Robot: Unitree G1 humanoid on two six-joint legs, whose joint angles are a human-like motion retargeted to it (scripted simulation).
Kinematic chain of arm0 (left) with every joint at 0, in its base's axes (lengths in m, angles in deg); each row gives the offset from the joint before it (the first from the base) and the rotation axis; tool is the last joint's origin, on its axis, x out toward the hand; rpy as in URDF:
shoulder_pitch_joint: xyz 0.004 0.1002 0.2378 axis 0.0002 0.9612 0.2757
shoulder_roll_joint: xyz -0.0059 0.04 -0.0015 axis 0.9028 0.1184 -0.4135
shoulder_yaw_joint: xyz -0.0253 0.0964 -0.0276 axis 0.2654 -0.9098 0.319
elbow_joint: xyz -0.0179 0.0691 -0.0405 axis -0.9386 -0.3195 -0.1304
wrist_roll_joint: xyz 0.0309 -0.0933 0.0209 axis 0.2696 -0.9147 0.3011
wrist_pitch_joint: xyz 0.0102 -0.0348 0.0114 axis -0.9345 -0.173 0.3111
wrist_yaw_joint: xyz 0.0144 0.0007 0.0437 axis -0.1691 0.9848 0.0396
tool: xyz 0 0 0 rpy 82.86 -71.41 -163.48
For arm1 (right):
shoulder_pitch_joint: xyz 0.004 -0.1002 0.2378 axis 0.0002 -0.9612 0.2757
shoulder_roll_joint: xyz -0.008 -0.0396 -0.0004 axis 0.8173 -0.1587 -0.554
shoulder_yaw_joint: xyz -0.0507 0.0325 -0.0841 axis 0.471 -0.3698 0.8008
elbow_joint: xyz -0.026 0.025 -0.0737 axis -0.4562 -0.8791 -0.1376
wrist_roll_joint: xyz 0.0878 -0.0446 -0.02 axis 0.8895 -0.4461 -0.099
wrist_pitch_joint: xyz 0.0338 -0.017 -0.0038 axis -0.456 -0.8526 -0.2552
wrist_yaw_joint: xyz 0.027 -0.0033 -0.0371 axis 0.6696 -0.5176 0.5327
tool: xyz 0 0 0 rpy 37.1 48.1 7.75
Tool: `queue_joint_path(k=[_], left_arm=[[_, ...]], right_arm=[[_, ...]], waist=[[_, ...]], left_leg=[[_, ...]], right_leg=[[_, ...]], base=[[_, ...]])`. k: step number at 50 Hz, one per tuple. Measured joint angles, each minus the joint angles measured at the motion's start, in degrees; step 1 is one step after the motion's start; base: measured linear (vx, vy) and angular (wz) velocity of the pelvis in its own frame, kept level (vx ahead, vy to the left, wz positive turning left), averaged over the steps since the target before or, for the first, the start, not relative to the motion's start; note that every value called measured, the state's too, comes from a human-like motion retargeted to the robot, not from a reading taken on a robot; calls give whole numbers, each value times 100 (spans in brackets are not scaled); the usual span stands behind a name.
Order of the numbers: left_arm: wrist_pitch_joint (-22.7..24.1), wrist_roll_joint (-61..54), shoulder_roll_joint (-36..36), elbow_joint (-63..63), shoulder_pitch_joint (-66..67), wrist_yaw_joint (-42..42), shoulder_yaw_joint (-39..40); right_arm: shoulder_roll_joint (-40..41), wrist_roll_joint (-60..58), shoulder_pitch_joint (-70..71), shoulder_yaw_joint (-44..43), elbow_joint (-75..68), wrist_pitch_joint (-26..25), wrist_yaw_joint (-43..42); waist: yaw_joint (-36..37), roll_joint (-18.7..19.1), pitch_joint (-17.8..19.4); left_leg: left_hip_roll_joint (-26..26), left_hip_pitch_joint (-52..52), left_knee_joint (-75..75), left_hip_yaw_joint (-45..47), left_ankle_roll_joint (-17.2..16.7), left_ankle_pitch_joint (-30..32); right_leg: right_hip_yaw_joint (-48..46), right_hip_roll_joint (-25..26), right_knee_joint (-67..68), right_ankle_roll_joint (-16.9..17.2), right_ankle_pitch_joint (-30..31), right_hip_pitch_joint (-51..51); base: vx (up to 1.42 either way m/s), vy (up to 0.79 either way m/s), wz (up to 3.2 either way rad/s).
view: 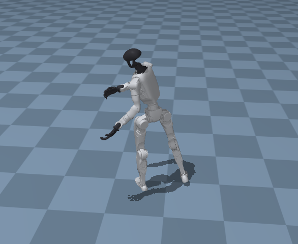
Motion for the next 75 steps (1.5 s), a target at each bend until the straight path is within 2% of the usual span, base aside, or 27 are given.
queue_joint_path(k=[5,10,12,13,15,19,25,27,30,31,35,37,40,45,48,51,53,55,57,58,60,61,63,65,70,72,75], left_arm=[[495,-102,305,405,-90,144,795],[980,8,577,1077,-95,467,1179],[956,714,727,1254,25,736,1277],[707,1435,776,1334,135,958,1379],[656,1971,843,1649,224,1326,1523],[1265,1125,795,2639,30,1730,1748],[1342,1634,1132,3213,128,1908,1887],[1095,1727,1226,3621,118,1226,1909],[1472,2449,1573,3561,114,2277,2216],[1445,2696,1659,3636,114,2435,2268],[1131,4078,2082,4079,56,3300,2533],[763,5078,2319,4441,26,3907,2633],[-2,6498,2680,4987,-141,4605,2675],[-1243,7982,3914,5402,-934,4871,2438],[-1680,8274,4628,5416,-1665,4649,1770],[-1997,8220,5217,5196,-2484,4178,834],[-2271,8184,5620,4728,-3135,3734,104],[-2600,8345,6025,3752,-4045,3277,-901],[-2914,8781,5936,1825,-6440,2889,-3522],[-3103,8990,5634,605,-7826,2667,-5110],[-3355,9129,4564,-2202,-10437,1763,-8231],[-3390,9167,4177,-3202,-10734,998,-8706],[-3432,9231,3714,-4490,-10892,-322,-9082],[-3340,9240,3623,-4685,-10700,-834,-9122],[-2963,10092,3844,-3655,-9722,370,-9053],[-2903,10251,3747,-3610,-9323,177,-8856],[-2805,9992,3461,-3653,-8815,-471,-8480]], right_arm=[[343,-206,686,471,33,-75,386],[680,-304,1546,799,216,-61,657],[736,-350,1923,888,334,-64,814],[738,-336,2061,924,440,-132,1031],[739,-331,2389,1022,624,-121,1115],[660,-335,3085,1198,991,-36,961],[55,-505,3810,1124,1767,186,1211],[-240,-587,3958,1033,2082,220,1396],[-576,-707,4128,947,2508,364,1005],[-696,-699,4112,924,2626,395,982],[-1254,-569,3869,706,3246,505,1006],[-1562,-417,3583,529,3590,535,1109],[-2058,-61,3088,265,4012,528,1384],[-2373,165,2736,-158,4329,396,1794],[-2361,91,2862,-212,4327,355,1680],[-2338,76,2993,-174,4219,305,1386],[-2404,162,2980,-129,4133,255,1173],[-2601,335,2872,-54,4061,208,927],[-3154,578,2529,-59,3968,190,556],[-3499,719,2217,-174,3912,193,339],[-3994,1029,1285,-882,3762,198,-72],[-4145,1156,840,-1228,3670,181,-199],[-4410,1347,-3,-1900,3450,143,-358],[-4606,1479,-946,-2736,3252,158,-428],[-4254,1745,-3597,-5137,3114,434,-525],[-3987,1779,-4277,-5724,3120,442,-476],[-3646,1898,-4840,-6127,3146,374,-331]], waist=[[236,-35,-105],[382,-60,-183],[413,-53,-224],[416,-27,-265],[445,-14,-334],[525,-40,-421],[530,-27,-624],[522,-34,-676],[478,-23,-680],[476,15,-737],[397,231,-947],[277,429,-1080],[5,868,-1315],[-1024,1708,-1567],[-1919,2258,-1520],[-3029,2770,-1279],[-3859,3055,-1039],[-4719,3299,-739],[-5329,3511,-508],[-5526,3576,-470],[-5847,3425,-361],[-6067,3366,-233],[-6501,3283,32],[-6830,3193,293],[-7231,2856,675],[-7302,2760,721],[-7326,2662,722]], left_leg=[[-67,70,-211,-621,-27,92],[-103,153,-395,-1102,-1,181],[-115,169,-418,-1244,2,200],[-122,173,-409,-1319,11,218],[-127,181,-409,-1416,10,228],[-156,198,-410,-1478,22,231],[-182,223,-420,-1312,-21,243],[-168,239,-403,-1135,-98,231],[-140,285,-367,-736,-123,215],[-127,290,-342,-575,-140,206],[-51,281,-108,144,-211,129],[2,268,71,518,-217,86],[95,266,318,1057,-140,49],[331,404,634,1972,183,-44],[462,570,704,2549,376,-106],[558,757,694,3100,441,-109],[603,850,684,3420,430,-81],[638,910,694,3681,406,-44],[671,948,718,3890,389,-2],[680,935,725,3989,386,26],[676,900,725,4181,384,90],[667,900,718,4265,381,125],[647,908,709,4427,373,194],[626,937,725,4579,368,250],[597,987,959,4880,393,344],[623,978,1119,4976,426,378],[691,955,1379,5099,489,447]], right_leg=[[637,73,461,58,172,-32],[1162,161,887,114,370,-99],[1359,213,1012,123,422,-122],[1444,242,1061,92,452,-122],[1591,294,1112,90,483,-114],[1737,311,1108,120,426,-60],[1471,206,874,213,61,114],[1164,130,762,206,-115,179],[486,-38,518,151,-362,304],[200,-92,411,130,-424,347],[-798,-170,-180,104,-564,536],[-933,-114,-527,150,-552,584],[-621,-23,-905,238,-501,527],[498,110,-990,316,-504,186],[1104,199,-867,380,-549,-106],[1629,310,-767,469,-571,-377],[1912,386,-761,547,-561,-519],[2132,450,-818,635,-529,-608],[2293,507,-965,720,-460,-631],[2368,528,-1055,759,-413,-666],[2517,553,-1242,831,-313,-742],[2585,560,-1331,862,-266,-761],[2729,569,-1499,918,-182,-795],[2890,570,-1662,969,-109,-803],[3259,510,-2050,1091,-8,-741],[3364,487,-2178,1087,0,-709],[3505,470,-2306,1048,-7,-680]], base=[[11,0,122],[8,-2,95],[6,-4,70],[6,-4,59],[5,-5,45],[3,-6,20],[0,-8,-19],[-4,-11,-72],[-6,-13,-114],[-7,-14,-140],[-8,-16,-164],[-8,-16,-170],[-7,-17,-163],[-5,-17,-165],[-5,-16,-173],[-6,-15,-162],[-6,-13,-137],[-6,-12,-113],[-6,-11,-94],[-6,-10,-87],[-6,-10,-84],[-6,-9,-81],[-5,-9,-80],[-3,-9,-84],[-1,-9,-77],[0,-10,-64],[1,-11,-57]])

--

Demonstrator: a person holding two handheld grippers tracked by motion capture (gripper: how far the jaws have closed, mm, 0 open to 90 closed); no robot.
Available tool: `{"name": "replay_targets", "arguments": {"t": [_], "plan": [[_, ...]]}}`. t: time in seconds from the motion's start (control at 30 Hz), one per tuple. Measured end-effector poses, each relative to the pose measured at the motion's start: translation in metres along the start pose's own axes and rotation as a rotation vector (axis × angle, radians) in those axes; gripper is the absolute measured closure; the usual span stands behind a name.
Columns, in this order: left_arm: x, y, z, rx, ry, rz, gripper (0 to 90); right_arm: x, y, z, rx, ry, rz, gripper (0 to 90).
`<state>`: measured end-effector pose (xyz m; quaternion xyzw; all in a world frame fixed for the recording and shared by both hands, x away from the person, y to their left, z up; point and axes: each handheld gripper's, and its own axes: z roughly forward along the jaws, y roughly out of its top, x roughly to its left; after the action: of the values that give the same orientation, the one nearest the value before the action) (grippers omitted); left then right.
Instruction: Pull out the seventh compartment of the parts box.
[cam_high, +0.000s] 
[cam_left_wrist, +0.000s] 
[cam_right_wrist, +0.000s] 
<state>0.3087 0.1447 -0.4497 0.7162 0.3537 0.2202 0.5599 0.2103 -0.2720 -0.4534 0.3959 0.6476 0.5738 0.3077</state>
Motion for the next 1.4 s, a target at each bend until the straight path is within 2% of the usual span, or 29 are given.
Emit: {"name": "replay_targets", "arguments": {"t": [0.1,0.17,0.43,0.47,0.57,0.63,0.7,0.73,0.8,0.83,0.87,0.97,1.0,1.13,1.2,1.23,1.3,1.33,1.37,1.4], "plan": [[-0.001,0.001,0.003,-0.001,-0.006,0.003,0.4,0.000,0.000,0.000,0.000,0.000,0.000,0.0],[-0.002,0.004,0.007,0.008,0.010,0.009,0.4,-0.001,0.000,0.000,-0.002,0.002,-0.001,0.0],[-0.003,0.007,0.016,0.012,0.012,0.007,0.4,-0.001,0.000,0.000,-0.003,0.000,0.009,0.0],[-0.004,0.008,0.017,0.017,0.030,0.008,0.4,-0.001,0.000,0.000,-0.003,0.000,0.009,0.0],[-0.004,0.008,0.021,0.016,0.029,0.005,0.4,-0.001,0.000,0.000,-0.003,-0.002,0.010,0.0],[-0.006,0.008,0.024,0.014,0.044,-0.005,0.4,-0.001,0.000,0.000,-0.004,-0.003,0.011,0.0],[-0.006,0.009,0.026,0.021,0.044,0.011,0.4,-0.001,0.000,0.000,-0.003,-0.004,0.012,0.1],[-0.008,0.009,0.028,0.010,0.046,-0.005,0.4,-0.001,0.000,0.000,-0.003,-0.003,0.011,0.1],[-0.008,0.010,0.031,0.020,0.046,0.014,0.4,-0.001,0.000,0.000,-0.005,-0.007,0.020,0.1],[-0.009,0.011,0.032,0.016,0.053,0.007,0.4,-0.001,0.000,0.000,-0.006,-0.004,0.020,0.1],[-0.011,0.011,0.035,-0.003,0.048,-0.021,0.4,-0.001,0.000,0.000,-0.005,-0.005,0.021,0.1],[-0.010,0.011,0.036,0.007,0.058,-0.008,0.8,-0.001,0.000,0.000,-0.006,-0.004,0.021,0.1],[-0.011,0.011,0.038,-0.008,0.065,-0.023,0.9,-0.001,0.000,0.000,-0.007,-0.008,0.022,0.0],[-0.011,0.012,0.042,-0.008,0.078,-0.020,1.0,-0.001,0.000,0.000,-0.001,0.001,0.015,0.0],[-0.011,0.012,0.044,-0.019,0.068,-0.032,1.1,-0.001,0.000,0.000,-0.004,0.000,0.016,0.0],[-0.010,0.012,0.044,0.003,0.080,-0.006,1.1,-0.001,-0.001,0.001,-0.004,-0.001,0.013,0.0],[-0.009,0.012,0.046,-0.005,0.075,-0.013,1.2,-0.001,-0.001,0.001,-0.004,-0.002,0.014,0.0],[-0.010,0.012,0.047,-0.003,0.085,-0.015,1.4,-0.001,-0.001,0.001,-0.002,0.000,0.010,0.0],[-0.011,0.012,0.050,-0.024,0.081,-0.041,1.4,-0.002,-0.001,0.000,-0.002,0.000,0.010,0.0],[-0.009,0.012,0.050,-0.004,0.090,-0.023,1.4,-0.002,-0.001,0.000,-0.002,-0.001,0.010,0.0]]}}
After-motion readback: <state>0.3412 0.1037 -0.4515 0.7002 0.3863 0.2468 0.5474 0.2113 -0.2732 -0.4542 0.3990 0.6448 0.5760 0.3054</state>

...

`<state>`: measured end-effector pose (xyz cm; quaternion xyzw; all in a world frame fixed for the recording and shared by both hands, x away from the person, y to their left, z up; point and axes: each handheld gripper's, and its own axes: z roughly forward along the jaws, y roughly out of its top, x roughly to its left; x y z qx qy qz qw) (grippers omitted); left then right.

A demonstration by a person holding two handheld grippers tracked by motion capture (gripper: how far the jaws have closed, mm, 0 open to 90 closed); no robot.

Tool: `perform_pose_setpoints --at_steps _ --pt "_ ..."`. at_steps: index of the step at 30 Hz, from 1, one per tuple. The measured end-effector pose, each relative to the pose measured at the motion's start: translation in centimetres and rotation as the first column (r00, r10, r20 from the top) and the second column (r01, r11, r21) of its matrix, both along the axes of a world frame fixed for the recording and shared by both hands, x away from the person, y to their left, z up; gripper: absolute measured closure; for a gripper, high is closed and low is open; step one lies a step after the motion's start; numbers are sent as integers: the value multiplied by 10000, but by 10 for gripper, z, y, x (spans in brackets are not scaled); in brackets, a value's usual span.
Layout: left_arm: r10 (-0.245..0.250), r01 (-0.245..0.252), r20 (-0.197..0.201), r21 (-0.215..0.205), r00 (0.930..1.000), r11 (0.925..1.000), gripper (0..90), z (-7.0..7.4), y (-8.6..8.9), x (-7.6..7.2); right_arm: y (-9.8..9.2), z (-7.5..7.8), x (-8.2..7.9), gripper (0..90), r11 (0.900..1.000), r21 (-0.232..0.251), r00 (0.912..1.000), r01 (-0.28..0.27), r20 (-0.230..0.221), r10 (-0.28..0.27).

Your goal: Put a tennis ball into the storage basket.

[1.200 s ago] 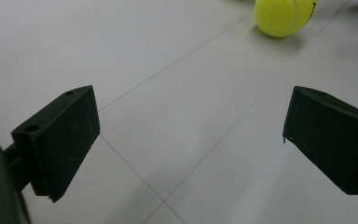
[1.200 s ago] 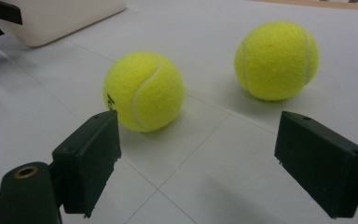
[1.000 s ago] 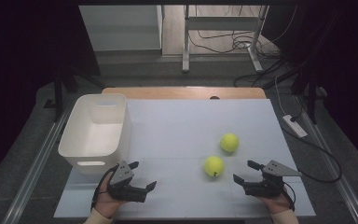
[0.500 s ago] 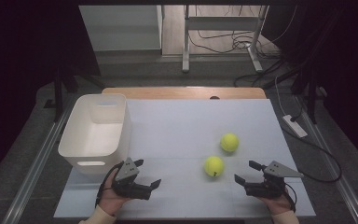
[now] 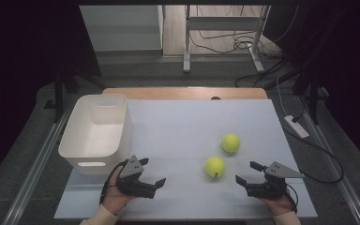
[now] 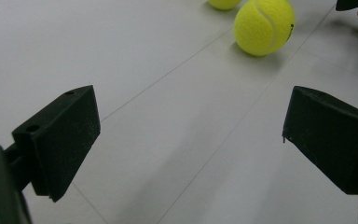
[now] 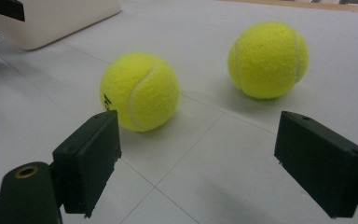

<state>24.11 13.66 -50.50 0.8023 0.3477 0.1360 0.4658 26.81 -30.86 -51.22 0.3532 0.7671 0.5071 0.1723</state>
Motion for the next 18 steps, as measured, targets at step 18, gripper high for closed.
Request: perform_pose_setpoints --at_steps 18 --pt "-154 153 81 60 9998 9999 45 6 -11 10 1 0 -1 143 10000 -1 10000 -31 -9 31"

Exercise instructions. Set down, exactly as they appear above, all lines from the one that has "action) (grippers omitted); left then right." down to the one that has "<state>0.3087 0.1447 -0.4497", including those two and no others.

Exercise solution.
`<state>`: measured end-effector pose (xyz m; quaternion xyzw; all in a world frame fixed for the recording and shared by both hands, x away from the person, y to their left, z up; point and axes: each handheld gripper's, and its own axes: z roughly forward along the jaws, y roughly out of its top, x roughly to its left; after the action: of the values that give the same orientation, the one nearest the value before the action) (grippers omitted); left then right.
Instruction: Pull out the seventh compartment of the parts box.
[cam_high, +0.000s] 
[cam_left_wrist, +0.000s] 
[cam_right_wrist, +0.000s] 
<state>0.3087 0.1447 -0.4497 0.7162 0.3537 0.2202 0.5599 0.2103 -0.2720 -0.4534 0.3959 0.6476 0.5738 0.3077</state>

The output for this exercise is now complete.